You are required to decode a UTF-16BE file manually. "BE" means big endian, or "largest bit come first". When you read two bytes into an array a, a[0] is the first byte and you reconstruct the number like this: (int(a[0])<<8)+a[1].

You need to read raw bytes instead of scanf. Here's how:

#include <stdio.h>
#include <stdlib.h>

int main() {
    size_t max_num_bytes = 1024;  // Number of bytes to read
    char *buffer = malloc(max_num_bytes);  // Allocate memory for the buffer
    size_t bytesRead = fread(buffer, 1, max_num_bytes, stdin); // bytesRead is the actual number of bytes read

    /* Your code here */
}

Example Input

🙌👐👌☝️ (Don't copy this, download the example file!)

Example Output

128588 128080 128076 9757 65039

Utilities

You can use VSCode to view the downloaded file. It will prompt you that it cannot identify the encoding (because there isn't a BOM in the example file). We can change it at the bottom-right corner. Click on "UTF-8", "Reopen with Encoding", and finally "UTF-16 BE".

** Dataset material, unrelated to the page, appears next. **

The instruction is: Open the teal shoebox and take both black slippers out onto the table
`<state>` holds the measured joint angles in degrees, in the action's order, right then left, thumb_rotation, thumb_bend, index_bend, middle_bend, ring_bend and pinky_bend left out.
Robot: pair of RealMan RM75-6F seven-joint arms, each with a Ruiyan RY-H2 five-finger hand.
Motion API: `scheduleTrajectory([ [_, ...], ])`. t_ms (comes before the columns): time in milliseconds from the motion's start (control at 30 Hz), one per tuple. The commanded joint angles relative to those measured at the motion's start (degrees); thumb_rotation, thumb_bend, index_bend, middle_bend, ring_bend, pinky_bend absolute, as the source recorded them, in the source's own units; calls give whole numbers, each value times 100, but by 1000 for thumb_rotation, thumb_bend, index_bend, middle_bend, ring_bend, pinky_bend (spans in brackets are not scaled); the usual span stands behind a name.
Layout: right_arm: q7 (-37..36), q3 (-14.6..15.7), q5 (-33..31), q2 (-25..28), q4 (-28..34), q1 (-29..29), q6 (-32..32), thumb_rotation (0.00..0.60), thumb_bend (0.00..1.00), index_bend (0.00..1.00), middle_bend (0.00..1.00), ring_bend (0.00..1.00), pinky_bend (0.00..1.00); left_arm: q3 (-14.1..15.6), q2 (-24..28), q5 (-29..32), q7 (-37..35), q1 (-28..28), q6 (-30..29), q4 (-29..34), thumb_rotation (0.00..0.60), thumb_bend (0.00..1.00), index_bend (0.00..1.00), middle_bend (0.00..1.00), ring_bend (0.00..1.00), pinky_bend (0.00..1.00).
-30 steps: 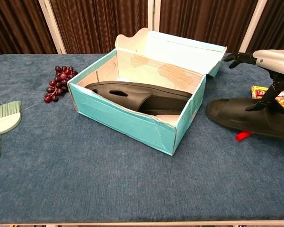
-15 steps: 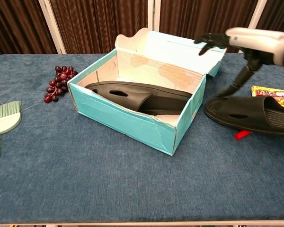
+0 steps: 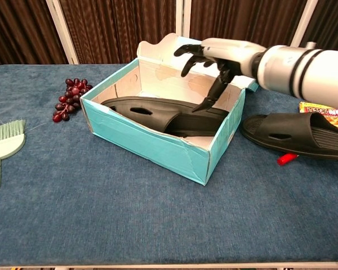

  • Unicode Home of the Unicode Consortium
  • Emojipedia Search for Unicode emojis😊
  • Compart An easy to use Unicode database

Optional Reading for Fun

We can see that some characters take 2 bytes, and some characters take 4 bytes. In today's modern systems, we use a even more compact encoding UTF-8, which uses 1 to 4 bytes. It is fully compatible with ASCII, meaning that if a piece of data is encoded using ASCII, it is valid UTF-8. However, such variable length encoding makes it difficult to find the i-th character in a string, because its address depends on previous contents. Some systems using UTF-16, e.g. Java/JavaScript, could cause problems dealing with characters in the range 0x010000-0x10FFFF. A direct consequence is that in some web editors, an emoji 🚀 is counted as two characters and you might move the cursor into the middle of the character! Python solves this by automatically switching to UTF-32 when needed, at the cost of larger memory space. It also distincts between strings, which are always Unicode, and bytes, which are always 8 bits each. For invalid UTF-8 strings, Python can use the low surrogate to represent the raw byte, unifying the interface for file systems on all platforms. Details like this make Python slow, but easy to use.